→ Exercise prompt
Whenever the string "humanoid" turns up in a line of the data below, copy that line.

→ Listed records

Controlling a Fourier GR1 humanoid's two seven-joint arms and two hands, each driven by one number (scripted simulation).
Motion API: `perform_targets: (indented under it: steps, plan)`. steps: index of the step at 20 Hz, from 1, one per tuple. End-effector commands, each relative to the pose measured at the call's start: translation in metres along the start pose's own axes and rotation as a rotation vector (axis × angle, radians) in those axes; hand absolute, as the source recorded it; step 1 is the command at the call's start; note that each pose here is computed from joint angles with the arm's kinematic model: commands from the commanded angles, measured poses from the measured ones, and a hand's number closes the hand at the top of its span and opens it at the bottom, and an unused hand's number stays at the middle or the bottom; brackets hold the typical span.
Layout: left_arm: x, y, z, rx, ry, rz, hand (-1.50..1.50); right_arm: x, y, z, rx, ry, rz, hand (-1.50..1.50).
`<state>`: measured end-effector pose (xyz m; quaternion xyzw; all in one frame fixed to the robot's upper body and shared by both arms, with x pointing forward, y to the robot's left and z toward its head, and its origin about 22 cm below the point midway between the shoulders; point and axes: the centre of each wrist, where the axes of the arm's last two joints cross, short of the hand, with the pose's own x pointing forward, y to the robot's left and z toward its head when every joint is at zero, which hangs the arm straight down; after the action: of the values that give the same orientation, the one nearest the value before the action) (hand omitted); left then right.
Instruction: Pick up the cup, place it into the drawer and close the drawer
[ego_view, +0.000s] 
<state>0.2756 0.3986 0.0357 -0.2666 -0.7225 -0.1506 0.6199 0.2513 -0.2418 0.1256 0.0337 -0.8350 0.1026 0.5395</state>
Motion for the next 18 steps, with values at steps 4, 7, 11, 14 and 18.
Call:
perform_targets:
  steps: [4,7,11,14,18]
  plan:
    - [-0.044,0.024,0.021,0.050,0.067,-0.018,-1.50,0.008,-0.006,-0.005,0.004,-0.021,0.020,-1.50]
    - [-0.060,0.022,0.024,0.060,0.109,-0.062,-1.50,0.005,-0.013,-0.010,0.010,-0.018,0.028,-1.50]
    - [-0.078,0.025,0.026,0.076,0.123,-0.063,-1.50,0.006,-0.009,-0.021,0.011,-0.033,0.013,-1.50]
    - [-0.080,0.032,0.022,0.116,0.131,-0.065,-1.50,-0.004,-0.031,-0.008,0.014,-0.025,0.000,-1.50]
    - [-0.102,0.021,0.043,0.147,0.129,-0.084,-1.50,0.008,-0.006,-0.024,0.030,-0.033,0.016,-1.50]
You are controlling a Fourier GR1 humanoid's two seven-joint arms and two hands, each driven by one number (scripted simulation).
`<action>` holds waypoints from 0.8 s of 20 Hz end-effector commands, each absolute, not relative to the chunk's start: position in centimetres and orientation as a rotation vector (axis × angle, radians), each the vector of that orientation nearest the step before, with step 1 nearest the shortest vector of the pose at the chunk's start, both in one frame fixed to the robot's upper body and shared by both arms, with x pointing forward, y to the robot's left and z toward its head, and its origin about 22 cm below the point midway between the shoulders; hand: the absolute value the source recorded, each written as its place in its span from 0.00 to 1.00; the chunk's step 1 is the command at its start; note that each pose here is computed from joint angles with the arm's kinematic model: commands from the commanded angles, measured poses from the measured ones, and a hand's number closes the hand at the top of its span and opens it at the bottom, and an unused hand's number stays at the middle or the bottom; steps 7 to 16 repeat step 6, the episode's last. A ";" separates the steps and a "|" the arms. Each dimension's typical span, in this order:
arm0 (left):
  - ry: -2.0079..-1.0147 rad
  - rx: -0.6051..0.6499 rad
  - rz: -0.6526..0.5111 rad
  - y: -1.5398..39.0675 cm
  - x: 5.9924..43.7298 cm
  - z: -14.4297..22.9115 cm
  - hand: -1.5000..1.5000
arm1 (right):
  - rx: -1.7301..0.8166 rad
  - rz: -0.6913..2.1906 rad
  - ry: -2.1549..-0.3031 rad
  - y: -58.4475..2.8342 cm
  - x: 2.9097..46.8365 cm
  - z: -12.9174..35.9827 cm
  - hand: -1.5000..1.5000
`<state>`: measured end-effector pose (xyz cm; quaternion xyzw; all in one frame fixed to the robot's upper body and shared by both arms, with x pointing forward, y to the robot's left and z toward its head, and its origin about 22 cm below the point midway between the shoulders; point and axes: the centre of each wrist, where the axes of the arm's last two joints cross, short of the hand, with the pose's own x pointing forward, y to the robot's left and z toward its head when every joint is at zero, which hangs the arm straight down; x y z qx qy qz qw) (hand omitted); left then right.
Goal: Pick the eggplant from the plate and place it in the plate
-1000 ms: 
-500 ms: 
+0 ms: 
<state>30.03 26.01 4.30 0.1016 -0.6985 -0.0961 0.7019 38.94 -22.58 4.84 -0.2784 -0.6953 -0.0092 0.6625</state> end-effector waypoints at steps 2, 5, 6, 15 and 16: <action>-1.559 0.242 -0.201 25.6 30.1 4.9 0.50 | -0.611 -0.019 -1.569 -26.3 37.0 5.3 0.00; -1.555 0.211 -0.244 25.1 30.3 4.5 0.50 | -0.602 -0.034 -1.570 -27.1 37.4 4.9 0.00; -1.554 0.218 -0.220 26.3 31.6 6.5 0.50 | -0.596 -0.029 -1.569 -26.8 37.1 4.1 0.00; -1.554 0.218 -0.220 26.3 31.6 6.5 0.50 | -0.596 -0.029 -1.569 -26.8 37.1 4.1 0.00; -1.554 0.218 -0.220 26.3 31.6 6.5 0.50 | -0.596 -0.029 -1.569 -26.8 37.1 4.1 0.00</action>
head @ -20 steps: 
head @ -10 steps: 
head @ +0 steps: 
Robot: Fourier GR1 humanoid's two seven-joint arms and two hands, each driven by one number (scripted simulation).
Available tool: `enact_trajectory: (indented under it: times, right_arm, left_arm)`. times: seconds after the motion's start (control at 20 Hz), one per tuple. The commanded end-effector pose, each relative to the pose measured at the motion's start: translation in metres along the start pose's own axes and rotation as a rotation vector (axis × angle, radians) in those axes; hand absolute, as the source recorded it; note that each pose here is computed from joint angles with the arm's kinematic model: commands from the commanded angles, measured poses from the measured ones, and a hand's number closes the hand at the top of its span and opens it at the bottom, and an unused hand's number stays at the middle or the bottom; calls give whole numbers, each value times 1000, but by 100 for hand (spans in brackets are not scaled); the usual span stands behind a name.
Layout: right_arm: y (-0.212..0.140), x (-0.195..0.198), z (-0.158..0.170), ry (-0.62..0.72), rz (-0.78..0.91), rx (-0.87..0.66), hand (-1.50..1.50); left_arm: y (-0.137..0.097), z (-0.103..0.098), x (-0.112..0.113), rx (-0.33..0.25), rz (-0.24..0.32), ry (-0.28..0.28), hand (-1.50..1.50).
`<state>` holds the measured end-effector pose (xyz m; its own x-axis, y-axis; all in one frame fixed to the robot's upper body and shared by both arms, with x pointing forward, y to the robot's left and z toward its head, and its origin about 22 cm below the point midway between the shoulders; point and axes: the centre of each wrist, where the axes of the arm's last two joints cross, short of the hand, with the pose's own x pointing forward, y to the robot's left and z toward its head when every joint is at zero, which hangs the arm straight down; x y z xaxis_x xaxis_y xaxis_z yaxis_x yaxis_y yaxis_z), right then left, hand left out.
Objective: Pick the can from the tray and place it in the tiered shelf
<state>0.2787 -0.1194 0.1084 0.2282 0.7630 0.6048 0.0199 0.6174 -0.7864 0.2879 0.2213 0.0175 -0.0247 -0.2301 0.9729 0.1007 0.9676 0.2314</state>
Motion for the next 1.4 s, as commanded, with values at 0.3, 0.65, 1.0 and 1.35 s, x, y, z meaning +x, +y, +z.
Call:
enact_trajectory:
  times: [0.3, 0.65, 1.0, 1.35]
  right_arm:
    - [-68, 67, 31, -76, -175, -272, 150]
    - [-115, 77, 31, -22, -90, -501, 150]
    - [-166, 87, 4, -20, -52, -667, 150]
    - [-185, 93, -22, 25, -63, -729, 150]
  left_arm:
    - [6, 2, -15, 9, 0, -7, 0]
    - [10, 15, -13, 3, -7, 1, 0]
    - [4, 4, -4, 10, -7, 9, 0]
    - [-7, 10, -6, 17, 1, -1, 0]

→ Result below
Controlling a Fourier GR1 humanoid's two seven-joint arms and two hands, each driven by one number (scripted simulation).
You are controlling a Fourier GR1 humanoid's two seven-joint arms and two hands, each driven by one number (scripted simulation).
Robot: Fourier GR1 humanoid's two seven-joint arms and two hands, each driven by one number (scripted simulation).

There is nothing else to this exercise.